Teano – Il rilascio di licenze per attività produttive, provocò una grande bufera giudiziaria che investì il comune di Teano. Tutte le persone coinvolte nei fatti avrebbero dovuto comparire davanti al giudice per l’udienza preliminare. Per difetto di notificazione atti ad uno degli indagati, il giudice ha rinviato l’udienza al prossimo mese di marzo.
Si doveva decidere sulla richiesta del pubblico ministero di processare gli indagati per le accuse contestate. Indagati che, invce, si dichiarano innocenti e pronti a dimostrare l’estraneità rispetto ad ogni accusa. Sono 53 le persone raggiunte da avviso di garanzia a conclusione di una inchiesta durate oltre 4 anni. Per un gruppo di sette persone, fra cui il Sindaco, ritenute la cupola del sistema, l’accusa è di associazione a delinquere finalizzata al falso e all’abuso d’ufficio.
Secondo le indagini svolte dai carabinieri di Teano, in collaborazione con il nucleo tutela e patrimonio, era stato organizzato un sistema per rilasciare indebitamente licenze edilizie del tipo produttive, destinate cioè all’artigianato.
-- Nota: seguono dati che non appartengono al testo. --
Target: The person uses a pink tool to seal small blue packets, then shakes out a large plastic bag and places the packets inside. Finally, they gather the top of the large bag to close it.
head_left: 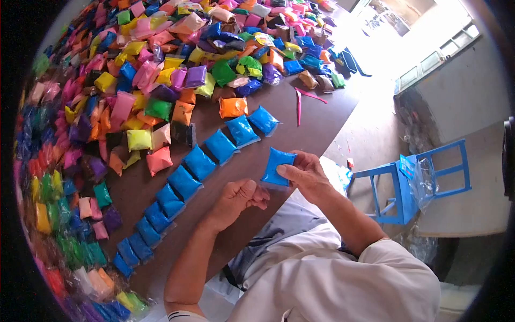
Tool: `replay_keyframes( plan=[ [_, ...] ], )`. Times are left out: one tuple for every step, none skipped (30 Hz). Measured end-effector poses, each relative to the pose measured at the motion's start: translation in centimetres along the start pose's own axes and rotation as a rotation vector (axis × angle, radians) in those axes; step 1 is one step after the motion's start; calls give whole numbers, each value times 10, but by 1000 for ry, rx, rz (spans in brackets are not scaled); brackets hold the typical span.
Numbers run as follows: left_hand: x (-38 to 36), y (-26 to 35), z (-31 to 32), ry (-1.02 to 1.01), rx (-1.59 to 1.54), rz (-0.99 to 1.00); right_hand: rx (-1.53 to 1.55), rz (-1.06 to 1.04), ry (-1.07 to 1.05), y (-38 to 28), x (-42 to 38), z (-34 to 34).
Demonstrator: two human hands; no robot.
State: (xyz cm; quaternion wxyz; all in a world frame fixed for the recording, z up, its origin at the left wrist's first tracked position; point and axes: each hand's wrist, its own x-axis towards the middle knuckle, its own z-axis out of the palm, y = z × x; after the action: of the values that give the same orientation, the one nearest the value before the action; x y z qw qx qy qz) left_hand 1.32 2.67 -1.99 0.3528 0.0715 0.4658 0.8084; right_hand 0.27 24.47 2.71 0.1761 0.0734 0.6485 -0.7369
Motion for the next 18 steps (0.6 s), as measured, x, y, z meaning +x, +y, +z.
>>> replay_keyframes(
  plan=[
    [0, 1, -1, -3, -55, -1, 39, -47, 4, -2, 0, 0],
    [0, 3, 0, 12, -8, -9, 36, -61, 0, -3, 1, -3],
    [0, 4, 1, 27, 40, -17, 33, -74, -4, -4, 2, -6],
    [0, 5, 2, 44, 88, -25, 31, -86, -10, -4, 2, -8],
    [0, 5, 2, 31, 44, -25, 28, -89, -7, -5, 3, -9],
    [0, 5, 1, 19, 0, -26, 25, -91, -3, -5, 3, -10],
    [0, 6, 1, 6, -44, -26, 21, -94, 0, -5, 3, -10],
    [0, 5, 1, 12, -4, -17, 16, -98, -1, -6, 2, -10],
    [1, 3, 0, 18, 35, -9, 9, -101, -2, -7, 1, -8],
    [1, 3, 0, 24, 75, 0, 3, -105, -3, -8, 1, -8],
    [1, 3, 0, 21, 77, 3, -46, -86, -50, -8, 2, -9],
    [0, 2, 0, 19, 78, 6, -96, -67, -98, -7, 4, -12],
    [0, 2, 0, 17, 78, 8, -145, -47, -145, -6, 6, -14],
    [-1, 2, 0, -1, 71, 12, -257, -8, -227, -7, 7, -14],
    [-1, 3, 0, -19, 65, 17, -370, 30, -309, -9, 10, -15],
    [-1, 4, 0, -37, 58, 22, -482, 69, -391, -10, 14, -16],
    [-1, 7, 1, -42, 116, 16, -574, 43, -466, -15, 17, -15],
    [-2, 13, 1, -47, 176, 10, -666, 16, -540, -23, 20, -14]
  ],
)
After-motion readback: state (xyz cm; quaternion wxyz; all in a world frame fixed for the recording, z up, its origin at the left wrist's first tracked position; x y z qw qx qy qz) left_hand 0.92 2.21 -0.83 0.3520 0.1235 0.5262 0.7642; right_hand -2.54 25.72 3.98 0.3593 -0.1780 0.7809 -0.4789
I pubblici ministeri, Cozzolino e De Renzis, del tribunale di Santa Maria Capua Vetere chiedono il rinvio a giudizio per il Sindaco della città, Raffaele Picierno, suo figlio e sua moglie. Finisce nell’inchiesta anche l’ex segretario comunale, Amedeo Ginepri, e l’attuale vice segretario, Ferdinando Zanni. Bufera anche sull’ufficio tecnico: finiscono sotto accusa l’ex responsabile dell’area edilizia privata, Tommaso Compagnone e l’attuale responsabile dell’ufficio tecnico comunale, Fulvio Russo. Stessa sorte per l’assessore alla cultura, Maria Rosaria Pentella e per suo marito. Inoltre, fra i 53 indagati figurano anche alcuni ex consiglieri comunali di maggioranza. Per favorire la moglie del responsabile dell’area tecnica, ad esempio, sarebbe stata indetta una conferenza dei servizi “fatta in casa” attraverso la quale venne innalzato il limite volumetrico consentito.
L’azione della Procura della Repubblica di Santa Maria Capua Vetere, ha messo in luce i gravi danni arrecati al territorio da una cementificazione selvaggia. Intere colline sbancate; grosse strutture di cemento armato sorte lungo alcuni degli scorci panoramici più suggestivi del territorio. I fatti prendono avvio nell’estate del 2006 quando in meno di dieci gironi l’ente sidicino “riuscì” a rilasciare oltre 70 licenze destinate alla realizzazione di attività produttive. L’amministrazione sidicina, inoltre, sulla vicenda, ignorò anche una nota diramata dall’allora assessore provinciale all’urbanistica, Maria Carmela Caiola, la quale chiedeva la revoca di tutte le concessione, rilasciate approfittando di un vuoto legislativo. Mentre altri comuni accettarono di buon grado l’invito dell’assessore provinciale, l’ente sidicino non ritenne recepire.
Ancora un rinvio dunque per un cavillo procedurale. Una città amministrata da un Sindaco indagato per associazione per delinquere insieme a parenti e dipendenti comunali di livello superiore non è un bello spettacolo. Forse sarebbe il caso che la giustizia procedesse con maggiore professionalità perché, per quanto ci riguarda questo è il secondo rinvio e non fa certamente bene assistere ad uno stillicidio come questo e per materie che interessano direttamente la vita di una comunità, gli interessi dei proprietari dei fabbricati sequestrati da anni ma soprattutto il rapporto di fiducia che dovrebbe intercorrere tra il Primo cittadino, i funzionari e la popolazione.